ABOUT THIS EXERCISE ->
The word "green" appears in some lines of the records below; state how many lines, and nothing else.

Collection entries
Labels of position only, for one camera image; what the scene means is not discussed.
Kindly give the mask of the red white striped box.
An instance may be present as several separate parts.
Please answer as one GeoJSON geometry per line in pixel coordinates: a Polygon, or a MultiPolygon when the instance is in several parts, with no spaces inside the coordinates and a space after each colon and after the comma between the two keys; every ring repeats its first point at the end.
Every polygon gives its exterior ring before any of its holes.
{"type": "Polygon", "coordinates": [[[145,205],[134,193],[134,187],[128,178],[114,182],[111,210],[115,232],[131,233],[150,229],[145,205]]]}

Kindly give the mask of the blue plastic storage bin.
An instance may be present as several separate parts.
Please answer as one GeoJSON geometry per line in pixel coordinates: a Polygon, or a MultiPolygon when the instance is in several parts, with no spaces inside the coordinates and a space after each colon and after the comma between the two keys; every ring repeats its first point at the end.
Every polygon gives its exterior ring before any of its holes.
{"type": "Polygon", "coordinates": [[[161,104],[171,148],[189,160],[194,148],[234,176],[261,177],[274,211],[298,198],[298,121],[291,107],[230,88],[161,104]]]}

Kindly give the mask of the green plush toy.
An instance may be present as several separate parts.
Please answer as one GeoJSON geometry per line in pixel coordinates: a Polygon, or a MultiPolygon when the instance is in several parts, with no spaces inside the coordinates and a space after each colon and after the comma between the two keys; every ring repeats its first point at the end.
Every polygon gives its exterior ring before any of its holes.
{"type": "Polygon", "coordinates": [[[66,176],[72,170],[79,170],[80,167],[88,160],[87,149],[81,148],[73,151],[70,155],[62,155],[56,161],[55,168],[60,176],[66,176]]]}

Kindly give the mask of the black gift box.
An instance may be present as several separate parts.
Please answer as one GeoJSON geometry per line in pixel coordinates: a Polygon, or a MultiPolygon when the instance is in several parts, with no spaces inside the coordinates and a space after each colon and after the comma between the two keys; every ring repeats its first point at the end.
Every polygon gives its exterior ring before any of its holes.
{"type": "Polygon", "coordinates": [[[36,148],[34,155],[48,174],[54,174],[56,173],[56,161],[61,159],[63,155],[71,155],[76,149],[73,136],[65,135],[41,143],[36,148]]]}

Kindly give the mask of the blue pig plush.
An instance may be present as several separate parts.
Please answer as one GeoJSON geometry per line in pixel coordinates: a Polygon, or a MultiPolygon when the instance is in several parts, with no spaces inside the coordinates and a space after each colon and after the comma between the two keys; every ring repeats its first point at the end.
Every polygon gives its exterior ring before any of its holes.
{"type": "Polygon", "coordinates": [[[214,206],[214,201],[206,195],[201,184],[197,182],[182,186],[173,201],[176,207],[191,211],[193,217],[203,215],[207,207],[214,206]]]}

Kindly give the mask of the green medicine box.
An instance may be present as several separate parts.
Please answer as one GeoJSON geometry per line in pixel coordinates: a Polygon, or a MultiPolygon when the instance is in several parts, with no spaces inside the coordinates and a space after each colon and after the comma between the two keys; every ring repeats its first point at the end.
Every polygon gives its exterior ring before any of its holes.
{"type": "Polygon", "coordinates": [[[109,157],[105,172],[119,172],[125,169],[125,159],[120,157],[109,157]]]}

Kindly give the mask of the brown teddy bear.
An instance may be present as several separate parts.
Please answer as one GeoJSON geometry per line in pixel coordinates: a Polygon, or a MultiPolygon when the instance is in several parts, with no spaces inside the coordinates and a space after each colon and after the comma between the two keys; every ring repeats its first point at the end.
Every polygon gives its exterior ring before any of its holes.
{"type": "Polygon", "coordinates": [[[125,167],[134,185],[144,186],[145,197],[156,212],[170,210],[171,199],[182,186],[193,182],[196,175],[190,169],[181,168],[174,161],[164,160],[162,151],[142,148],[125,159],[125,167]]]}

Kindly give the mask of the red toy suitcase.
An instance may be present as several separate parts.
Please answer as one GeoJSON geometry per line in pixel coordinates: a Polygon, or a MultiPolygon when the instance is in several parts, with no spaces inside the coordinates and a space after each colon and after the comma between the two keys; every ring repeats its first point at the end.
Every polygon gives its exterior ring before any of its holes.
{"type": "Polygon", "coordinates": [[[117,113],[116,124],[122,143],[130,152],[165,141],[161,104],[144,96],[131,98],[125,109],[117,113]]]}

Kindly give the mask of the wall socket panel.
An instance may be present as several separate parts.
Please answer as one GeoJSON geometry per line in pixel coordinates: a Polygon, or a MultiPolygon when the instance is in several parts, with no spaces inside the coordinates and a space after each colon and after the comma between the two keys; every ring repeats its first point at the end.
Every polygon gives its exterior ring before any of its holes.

ANSWER TO THIS PROBLEM ->
2